Notice I did say ‘National Lottery’ and not ‘Lotto’ there because the latter sounds puny and I have never actually heard anybody outside the advertisements refer to it as such. Anyhow…
You might think that’s the end of it and there’s no point reading on, but hold on a minute! There are other ways to get your grubby mitts on the big prize, and none of them involve numerology or sociological ‘experiments’ that pass as scientific fact.
So, follow these simple steps and you too could become a millionaire like those gloating idiots on the front page of yesterday’s Metro!
We’d best start with the classic conspiracy: Rig the machines. You don’t have to work for Camelot, but it really does help: you’re going to need some blank balls and a black marker and take it from there. This method is, however, bloomin’ difficult, so alternatively…
Get a witch to put a spell on the machine. Just tell them your numbers, have them work their magical powers upon the device and offer half the prize money as payment for a successful transaction. This is also the perfect way to ensure a good quality practitioner of the dark arts - no win, no fee, you see.
Since witches dabble in dark magic, they don’t have to conform to the regulations of the Magicians’ Circle: in fact, they operate in total opposition to said second-rate, pansy organisation. As a result, they will readily bend the rules to rake in the readies! Best of all, it doesn’t involve selling your soul, brain or even water bed. Easy six million quid.

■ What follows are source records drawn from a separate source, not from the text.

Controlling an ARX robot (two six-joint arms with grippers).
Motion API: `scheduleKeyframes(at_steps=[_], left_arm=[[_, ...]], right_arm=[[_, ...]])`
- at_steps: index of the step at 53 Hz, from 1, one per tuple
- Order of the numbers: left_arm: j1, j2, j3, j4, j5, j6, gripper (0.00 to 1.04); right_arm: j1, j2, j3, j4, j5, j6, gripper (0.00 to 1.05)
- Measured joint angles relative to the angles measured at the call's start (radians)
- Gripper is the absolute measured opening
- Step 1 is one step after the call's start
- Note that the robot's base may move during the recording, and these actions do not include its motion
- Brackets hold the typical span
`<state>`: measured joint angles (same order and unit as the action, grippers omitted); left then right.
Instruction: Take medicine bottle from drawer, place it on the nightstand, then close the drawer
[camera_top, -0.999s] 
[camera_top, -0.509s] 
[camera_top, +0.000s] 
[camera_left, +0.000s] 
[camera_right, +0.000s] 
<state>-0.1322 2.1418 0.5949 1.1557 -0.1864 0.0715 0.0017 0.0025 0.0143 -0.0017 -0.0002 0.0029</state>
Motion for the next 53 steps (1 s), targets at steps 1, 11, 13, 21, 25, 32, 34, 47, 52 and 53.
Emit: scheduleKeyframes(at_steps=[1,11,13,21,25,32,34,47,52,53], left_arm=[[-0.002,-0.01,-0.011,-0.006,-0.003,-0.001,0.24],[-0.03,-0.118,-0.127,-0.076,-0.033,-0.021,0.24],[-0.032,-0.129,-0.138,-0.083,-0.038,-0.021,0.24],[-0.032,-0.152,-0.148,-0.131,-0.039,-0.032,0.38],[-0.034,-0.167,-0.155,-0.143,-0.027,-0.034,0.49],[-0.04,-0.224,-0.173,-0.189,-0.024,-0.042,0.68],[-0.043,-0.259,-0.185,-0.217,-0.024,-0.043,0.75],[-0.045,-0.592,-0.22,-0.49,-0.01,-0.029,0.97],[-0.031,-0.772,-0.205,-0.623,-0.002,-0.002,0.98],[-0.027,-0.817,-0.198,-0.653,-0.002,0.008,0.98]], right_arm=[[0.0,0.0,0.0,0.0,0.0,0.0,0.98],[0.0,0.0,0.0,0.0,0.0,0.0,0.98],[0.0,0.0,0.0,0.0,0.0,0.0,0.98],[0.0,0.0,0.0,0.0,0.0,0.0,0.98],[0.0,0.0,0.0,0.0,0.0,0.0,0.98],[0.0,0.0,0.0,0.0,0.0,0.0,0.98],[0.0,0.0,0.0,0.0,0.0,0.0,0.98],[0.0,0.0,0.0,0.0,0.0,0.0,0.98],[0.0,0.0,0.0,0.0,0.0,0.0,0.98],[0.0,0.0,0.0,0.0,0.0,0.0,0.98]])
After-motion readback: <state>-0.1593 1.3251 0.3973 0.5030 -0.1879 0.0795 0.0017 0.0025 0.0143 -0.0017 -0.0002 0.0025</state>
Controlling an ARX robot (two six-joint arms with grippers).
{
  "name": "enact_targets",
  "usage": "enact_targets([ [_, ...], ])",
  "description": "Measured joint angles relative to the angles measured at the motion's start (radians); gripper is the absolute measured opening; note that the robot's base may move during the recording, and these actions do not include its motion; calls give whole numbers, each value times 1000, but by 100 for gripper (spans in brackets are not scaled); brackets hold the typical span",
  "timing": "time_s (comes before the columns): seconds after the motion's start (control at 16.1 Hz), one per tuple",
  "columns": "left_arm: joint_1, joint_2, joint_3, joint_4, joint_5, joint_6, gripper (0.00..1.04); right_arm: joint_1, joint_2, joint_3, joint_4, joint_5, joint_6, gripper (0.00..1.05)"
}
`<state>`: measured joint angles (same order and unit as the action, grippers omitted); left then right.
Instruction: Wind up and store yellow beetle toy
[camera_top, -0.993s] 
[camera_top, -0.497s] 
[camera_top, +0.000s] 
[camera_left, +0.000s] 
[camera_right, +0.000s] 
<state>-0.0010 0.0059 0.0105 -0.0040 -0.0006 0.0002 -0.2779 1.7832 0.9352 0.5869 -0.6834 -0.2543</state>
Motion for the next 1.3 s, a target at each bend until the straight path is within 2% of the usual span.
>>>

Forge your ticket. Those lottery machines at Tesco can easily be hacked with a very strong magnet, screwdriver and iPod (consult your local hacking establishment for further information). After that, it’s just a matter of shooting the Camelot guards and holding the cash controller at gunpoint. Actually, forget the ticket forging, just do the latter.
Don’t forget to wear clean underwear, though, especially if you aren’t used to operating a handgun.
Time travel. This is relatively simple if you have a bit of money to invest up front. Book a plane ticket to the Large Hadron Collider in Switzerland armed with last Saturday’s lottery numbers, then bribe the night guards (100 Euros should suffice, but take a few buttons just in case it isn’t enough) to fire up the machine when all the scientist dudes have gone home. For a brief moment, a black hole will appear, allowing you to travel back to the same time last week and put the lottery numbers on.
Just remember not to spend the cash until you actually have it in your possession, or you’ll end up in more debt than Michael Jackson.